Avec son album Mode, Patche se distingue par son son unique. Sévissant dans un terrain de jeu expérimental fusionnant dance, techno et krautrock, Patche nous offre une expérience avant-gardiste rythmée et trépidante qui semble explorer à toute vitesse les ruelles d’une mégalopole mentale enfumée. L’album avance par motifs répétitifs et variations subtiles, misant sur l’hypnose plutôt que sur les montées spectaculaires, ce qui renforce son caractère immersif.
S’autoproclamant à juste titre « les geeks les plus cool de Montréal », Eliott Durocher Bundock, Étienne Dupré, Lévy Bourbonnais, Mandela Coupal-Dalgeish et JP Binard construisent des pièces instrumentales intrigantes à l’aide de drum machines, batterie acoustique et guitare basse, agrémentées par l’occasionnelle voix électronique. Cette combinaison crée une tension constante entre rigueur mécanique et énergie organique, donnant aux morceaux une efficacité autant en écoute attentive que sur la piste de danse.
Plusieurs membres du groupe font notamment partie de Mon Doux Saigneur, zouz, Duu et LUMIÈRE, pour ne nommer que ceux-là. Cette expérience collective se ressent dans la précision de l’exécution et dans la cohérence globale du disque, qui évite l’écueil de l’expérimentation gratuite.

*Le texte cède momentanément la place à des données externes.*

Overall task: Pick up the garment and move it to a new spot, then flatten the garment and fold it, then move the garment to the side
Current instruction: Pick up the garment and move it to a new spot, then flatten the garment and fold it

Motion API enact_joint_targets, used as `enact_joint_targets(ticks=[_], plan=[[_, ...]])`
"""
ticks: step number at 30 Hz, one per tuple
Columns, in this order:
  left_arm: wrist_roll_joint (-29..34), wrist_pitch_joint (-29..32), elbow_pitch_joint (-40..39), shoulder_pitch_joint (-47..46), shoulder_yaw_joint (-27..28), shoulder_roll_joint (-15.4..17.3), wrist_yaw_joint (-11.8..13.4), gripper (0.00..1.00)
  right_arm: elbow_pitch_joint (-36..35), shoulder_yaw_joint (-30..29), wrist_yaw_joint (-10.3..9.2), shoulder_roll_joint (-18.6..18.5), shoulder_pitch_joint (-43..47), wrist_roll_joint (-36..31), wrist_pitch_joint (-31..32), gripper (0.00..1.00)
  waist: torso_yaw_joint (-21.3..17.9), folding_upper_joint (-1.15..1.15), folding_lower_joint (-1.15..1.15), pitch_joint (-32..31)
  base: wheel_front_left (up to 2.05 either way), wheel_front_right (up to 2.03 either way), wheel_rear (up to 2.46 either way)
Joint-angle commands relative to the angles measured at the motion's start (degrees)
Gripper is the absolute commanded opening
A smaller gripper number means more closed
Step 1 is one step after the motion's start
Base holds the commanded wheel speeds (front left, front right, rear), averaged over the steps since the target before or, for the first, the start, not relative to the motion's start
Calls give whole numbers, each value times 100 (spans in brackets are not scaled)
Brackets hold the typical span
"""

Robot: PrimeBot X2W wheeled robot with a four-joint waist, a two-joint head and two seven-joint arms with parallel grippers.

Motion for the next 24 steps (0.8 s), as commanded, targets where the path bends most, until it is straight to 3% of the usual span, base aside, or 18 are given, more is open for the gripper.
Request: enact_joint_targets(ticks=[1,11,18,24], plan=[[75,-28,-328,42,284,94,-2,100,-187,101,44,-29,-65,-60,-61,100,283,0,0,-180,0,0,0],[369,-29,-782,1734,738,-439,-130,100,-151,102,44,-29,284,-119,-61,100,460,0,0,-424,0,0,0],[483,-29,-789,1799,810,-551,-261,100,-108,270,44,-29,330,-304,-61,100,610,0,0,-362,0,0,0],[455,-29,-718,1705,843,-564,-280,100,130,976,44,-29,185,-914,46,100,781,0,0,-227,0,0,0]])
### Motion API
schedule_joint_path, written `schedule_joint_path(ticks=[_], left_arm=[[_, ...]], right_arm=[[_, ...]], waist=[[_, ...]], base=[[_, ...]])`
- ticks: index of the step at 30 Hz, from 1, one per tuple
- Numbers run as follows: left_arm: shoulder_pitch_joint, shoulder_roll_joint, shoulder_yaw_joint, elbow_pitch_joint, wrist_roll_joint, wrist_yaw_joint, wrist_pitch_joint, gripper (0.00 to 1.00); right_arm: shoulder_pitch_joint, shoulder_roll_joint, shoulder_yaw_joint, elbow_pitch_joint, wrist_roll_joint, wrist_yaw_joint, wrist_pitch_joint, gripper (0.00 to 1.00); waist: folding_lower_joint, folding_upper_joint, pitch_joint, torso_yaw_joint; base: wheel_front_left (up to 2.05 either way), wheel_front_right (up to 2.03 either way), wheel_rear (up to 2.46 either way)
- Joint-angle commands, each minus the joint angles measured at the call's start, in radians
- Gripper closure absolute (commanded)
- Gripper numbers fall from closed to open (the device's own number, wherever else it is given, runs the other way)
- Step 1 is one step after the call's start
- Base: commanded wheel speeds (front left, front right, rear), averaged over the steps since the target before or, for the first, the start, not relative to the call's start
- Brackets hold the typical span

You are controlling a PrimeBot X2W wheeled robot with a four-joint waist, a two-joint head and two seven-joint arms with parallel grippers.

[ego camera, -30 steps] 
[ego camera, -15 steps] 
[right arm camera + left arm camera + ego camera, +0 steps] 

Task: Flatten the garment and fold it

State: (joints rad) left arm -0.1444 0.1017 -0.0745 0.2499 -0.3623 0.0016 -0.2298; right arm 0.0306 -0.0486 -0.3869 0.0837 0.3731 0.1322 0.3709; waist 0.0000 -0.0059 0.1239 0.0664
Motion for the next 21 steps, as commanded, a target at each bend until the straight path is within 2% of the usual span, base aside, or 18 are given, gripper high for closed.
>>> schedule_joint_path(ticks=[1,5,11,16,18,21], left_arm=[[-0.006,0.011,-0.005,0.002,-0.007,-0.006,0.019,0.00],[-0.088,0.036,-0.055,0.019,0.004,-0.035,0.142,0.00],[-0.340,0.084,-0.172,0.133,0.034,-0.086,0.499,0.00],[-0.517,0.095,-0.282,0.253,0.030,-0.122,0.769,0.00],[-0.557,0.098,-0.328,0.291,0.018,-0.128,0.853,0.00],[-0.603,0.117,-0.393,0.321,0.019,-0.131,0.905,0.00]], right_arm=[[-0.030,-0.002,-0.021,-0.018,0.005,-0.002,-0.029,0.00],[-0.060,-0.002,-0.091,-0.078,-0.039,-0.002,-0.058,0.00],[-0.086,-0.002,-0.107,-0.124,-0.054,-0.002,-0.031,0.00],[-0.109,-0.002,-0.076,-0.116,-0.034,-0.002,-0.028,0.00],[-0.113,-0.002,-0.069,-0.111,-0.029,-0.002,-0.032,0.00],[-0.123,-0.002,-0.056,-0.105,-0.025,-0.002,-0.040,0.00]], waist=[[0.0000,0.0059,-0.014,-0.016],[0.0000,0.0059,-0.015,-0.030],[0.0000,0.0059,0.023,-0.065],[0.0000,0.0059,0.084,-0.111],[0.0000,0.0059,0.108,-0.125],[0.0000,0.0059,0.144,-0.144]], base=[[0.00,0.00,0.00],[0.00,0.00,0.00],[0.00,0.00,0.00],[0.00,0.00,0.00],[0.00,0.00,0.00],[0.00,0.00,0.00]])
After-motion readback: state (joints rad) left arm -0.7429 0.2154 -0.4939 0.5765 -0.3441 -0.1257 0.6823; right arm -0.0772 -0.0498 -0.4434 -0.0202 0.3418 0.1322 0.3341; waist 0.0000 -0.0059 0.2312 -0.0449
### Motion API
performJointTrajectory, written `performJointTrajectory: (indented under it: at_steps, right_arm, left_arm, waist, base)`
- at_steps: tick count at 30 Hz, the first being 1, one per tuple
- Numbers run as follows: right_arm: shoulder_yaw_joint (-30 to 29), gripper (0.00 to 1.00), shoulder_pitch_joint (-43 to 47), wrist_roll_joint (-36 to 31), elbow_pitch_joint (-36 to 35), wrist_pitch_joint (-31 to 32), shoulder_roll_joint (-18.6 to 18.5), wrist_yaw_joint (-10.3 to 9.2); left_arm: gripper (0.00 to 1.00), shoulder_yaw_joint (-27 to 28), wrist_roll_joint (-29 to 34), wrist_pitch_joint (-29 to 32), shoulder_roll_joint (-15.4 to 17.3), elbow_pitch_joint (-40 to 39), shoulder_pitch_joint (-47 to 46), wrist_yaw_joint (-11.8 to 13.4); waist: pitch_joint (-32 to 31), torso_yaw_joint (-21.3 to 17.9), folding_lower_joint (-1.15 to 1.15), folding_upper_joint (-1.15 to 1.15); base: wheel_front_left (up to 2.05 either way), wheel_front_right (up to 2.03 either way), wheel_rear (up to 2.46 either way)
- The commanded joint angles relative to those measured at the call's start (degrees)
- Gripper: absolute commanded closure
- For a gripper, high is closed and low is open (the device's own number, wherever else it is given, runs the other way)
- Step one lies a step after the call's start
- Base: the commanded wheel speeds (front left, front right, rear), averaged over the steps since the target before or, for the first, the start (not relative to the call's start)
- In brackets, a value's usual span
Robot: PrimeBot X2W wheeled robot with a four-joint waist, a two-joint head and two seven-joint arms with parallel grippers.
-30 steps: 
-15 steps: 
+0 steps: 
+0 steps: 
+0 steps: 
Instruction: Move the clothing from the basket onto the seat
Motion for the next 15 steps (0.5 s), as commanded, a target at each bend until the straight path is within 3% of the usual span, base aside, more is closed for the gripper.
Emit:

Avec Mode, Patche a eu comme intention de plonger de plus belle dans le nightlife electro et je dois dire que le matériel est absolument solide. Les pièces s’enchaînent avec fluidité, explorant différentes textures électroniques sans jamais perdre le fil. C’est pour moi un des meilleurs albums de 2025. Mission accomplie.